Without being given access to Liberty Media’s spreadsheets, we’re only guessing. But the Braves did save $11 million in declining Julio Teheran’s option — though they might re-sign him for less — and they remain solvent after a season that saw them pay the Donaldson $23 million. If that didn’t break the bank, then $2 million more over the next three seasons wouldn’t. What we can’t know is if $75 million over three seasons will be enough What if some team gives him $90 million over four? That’d be an AAV of $22.5 million. What then?

Then the Braves might well punt. There’s a major difference between paying an everyday player $22.5 million at 34 and the same again at 37. Before Mike Trout came along, Albert Pujols was the best non-pitcher of this century. His WAR value at 35 was 4.0 — not nearly his peak, but still good. His WAR at 37 was minus-1.9. Miguel Cabrera, who won a Triple Crown at 28, had a 4.7 WAR season at 33; he has an aggregate WAR of minus-0.1 over the three years since.

As much as the Braves love Donaldson now, they can’t be blind to reality: Even great hitters eventually stop being great.

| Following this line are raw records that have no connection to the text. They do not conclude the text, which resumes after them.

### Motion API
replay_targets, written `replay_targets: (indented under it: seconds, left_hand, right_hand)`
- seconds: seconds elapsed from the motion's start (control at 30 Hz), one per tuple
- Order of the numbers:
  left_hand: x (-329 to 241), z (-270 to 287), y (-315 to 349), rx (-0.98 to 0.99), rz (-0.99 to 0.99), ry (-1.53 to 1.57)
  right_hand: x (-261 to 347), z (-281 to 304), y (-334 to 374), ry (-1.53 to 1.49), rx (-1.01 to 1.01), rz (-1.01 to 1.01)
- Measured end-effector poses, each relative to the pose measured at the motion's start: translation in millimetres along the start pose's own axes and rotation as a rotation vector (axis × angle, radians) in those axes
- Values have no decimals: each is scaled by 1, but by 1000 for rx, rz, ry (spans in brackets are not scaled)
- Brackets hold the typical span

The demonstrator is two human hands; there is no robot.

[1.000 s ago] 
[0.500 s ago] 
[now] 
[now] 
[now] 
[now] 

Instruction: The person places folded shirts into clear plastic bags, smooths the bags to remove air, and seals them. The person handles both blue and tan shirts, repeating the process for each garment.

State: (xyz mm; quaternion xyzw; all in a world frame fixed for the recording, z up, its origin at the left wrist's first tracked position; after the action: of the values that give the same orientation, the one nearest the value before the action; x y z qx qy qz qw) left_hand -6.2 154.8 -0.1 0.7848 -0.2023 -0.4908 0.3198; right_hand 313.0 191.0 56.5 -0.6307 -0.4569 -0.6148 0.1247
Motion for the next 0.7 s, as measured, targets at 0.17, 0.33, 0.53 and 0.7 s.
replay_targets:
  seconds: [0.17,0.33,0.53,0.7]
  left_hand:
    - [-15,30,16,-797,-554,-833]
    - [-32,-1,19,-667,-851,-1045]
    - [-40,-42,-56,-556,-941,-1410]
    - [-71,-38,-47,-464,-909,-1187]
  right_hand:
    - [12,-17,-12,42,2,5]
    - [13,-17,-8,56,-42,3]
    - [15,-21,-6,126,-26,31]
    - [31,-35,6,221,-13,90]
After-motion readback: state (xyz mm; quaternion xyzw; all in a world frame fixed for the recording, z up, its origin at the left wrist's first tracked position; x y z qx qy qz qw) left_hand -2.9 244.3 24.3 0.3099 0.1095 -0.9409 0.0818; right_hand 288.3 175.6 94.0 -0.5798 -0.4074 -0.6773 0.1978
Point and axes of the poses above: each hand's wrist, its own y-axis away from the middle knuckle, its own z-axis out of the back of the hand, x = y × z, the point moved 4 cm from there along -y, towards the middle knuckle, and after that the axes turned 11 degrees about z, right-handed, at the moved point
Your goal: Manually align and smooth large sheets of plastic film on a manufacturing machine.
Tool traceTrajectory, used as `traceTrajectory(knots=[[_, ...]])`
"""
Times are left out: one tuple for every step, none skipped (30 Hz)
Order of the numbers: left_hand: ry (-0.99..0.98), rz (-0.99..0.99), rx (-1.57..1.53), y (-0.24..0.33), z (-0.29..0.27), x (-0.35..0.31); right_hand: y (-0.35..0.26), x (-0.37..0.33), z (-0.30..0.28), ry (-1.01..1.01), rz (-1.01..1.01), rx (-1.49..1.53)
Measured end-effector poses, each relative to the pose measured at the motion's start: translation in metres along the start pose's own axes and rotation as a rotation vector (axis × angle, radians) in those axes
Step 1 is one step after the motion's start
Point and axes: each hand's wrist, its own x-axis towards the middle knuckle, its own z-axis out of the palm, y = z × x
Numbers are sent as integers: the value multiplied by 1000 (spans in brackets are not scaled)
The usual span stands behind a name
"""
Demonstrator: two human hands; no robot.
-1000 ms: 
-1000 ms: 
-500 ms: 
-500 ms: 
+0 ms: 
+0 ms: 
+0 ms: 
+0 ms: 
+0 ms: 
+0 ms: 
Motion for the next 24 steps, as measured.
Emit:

Chipper Jones won a batting title at 36 and played at a productive level until he was 40, but there aren’t many Chippers — and he logged more than 135 games only once over his final nine seasons. For Donaldson, three years at $25 million each would be worth doing. Unless you’re prepared to write off another $20-plus million as the cost of doing business, anything more would not.

As Tim Dierkes of MLB Trade Rumors notes, Donaldson is an elite hitter. Going by Statcast, he ranked seventh among big-leaguers in average exit velocity, 11th in hard-hit balls. He was 17th in "barrels" — meaning hitting the ball squarely – per plate appearance. He was ninth in walk percentage. Most advanced analytics support paying him $25 million next season, and maybe the next. Beyond that is where it gets problematic.

Donaldson appeared to like being a Brave as much as they liked having him. The Braves head into free agency believing that gives them an edge if the dollars offered elsewhere are more-or-less equal. If he stays here, he has reason to believe he’ll be playing meaningful baseball for the duration of his contract. Not to pick on the Rangers, but they haven’t finished above .500 since 2016.

The Braves would leap at the chance to keep Donaldson on a two-year deal, even if the two years turn out to be slightly above an AAV of $23 million. They’d have to think hard about $75 mil over three, but they’d probably do it.

They know Donaldson will get offers from elsewhere. They also expect to be allowed to make a counteroffer. They’re surely hoping nobody else offers a fourth year — because then they’d have to think even harder. And their final answer might be, “We’re sorry, but we just can’t.”